The Pregnant Widow

By Martin Amis (Knopf, $26.95)

Parul Sehgal, Time Out New York / Issue 763 : May 13–19, 2010

For all its ambition and verbal pyrotechnics, Martin Amis’s The Pregnant Widow is basically a book about boys and girls—or rather, one boy and many girls. It’s Amis’s most nakedly autobiographical novel since The Rachel Papers, and when the narrator tells us, “Everything that follows is true,” it isn’t difficult to believe that Amis himself passed—as the book’s Keith Nearing does—a sexually transformative and traumatizing summer in a castle in Italy on the cusp of the 1970s. And it’s not just any castle—it’s where D.H. and Freida Lawrence once vacationed. The book is drenched in allusion, not least because twentysomething Keith is a sad young literary man reading his way through the canon of the English novel. When, that is, he’s not having dull sex with his dull girlfriend, Lily, and mooning over her pneumatic (and ponderously named) best friend, Scheherazade.

The love-triangle setup is classic Amis, and it’s a measure of his skill (and a supporting cast straight out of a Fellini film) that he prolongs the payoff as long as he does, making this book a study of anticipation enlivened by some slapstick scenes (dwarf, trampoline) and sparkling prose.

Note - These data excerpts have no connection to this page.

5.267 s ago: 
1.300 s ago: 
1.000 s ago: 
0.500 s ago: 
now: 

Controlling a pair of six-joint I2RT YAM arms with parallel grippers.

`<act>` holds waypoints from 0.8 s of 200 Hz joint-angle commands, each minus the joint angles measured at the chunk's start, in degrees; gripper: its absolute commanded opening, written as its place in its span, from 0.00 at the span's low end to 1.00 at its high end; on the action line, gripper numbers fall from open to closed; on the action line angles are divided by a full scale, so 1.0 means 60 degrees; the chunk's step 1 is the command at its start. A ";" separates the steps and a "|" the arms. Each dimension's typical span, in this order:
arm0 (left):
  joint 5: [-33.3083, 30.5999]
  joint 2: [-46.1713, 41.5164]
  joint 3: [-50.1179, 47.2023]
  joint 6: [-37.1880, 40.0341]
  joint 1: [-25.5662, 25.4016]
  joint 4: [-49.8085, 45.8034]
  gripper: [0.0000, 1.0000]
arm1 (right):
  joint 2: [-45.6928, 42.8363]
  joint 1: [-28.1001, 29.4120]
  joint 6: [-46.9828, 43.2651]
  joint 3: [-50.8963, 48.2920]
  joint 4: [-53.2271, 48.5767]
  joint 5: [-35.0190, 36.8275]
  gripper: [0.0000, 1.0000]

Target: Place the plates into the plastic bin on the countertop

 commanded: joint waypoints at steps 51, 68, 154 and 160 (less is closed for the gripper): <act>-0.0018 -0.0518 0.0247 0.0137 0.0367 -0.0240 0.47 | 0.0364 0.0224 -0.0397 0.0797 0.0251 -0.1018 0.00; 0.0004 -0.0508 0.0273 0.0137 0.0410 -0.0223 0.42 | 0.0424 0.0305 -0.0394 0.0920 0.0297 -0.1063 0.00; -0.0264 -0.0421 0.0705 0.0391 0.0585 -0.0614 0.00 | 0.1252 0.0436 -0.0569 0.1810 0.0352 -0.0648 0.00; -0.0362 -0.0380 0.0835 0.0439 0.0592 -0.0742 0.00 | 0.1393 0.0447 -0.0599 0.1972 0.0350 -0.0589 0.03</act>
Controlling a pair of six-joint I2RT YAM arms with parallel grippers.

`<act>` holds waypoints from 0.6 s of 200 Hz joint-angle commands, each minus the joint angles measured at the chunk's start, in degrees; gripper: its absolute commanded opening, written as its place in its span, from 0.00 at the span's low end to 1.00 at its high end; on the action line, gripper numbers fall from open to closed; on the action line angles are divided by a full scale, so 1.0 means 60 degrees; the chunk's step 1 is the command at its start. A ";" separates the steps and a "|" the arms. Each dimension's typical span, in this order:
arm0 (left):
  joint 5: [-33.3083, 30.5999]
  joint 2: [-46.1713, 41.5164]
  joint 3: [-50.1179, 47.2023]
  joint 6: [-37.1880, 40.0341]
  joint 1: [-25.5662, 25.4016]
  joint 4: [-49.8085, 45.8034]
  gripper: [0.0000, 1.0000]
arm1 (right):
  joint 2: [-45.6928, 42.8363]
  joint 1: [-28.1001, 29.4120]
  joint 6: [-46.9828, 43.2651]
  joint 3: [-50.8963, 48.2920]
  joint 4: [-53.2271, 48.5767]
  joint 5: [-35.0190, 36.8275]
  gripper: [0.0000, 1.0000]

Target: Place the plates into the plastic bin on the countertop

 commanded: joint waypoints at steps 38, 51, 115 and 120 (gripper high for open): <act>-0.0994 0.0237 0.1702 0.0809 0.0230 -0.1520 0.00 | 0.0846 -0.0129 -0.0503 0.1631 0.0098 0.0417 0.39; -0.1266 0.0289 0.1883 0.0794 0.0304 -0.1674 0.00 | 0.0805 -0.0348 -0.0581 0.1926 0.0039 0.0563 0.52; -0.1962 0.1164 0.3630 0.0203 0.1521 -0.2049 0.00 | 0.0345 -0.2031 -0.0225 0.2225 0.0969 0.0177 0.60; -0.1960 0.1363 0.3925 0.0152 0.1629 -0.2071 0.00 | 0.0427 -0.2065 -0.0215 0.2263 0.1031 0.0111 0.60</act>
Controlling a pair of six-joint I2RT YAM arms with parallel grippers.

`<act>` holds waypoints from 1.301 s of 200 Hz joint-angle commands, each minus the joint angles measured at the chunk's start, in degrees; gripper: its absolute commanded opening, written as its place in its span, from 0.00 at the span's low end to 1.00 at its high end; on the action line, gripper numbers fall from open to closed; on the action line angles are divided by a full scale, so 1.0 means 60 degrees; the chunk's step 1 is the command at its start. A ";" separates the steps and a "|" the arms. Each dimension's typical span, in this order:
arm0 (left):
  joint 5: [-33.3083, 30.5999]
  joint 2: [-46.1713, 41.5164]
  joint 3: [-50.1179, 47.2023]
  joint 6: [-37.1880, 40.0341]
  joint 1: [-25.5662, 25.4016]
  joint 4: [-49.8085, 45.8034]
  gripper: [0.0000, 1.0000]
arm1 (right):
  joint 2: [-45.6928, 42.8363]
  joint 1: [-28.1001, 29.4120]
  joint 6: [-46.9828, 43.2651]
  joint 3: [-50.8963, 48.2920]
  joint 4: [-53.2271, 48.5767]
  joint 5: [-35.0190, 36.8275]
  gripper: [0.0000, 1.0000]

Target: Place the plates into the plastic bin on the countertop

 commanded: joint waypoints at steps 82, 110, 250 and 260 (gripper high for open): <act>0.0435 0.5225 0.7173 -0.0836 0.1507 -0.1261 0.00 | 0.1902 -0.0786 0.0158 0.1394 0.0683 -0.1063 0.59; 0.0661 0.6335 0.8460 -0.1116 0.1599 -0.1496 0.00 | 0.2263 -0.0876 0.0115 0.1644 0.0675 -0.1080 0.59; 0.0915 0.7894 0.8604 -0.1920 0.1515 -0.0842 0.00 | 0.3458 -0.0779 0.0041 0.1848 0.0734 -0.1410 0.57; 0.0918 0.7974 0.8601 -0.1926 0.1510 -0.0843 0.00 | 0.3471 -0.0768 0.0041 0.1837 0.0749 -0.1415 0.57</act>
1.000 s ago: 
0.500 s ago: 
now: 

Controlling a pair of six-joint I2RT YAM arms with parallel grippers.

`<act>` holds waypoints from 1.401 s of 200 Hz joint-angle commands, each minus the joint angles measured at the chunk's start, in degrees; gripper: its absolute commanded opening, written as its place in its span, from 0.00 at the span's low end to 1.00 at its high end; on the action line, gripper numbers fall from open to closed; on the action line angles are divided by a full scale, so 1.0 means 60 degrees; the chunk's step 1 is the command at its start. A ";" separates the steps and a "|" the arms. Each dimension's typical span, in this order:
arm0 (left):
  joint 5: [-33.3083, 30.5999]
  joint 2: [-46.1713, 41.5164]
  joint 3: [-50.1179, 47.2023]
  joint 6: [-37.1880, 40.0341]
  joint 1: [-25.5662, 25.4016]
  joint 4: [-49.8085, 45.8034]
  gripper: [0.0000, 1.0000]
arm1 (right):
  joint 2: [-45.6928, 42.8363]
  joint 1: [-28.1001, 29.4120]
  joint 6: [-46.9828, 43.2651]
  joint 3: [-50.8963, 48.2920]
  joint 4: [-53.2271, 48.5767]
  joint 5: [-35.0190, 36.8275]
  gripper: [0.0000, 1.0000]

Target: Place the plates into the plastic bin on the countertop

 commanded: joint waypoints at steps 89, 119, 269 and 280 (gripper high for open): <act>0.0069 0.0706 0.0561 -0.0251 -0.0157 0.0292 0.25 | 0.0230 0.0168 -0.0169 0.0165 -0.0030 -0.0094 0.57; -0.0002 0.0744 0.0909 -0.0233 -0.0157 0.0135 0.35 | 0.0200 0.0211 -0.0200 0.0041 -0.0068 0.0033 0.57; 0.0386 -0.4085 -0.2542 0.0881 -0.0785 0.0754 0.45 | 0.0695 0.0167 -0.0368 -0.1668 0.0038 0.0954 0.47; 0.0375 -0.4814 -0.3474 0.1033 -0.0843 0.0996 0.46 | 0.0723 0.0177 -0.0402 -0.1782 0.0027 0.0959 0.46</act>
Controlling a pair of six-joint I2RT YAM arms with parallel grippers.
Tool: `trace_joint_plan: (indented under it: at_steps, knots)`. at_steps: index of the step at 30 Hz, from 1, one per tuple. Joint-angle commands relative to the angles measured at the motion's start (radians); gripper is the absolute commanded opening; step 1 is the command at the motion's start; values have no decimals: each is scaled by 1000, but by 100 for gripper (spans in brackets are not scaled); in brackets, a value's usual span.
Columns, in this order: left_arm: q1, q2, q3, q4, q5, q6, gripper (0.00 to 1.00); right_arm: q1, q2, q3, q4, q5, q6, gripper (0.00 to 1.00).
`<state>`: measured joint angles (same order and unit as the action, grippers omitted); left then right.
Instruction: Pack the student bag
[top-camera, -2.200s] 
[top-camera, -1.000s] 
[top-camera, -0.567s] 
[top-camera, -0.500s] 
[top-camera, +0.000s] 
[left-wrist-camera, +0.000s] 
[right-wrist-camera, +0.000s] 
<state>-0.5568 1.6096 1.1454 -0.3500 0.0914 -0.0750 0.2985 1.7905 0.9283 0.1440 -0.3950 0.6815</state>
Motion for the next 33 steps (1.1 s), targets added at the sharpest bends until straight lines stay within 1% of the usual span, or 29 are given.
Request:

Amis’s pleasure in language is on full display (his characters don’t masturbate, they engage in “applied narcissism”). Of course this enthusiasm can misfire; see Amis’s unpardonably bad metaphors for breasts (“inseparable sisters,” “twinned circumferences”).

The structure creaks a bit as Amis stuffs The Pregnant Widow, self-referential and gravid with history as it is, with a shallow analysis of religious extremism and his usual moans about Islam. No one should read Amis for sociology. But one should read him for his descriptions (even characters’ teeth are attended to with fetishistic precision), and one must read The Pregnant Widow for its evocation of youth without innocence, and of the sexual revolution’s “tingle of license,” where words—not just bodies—were liberated.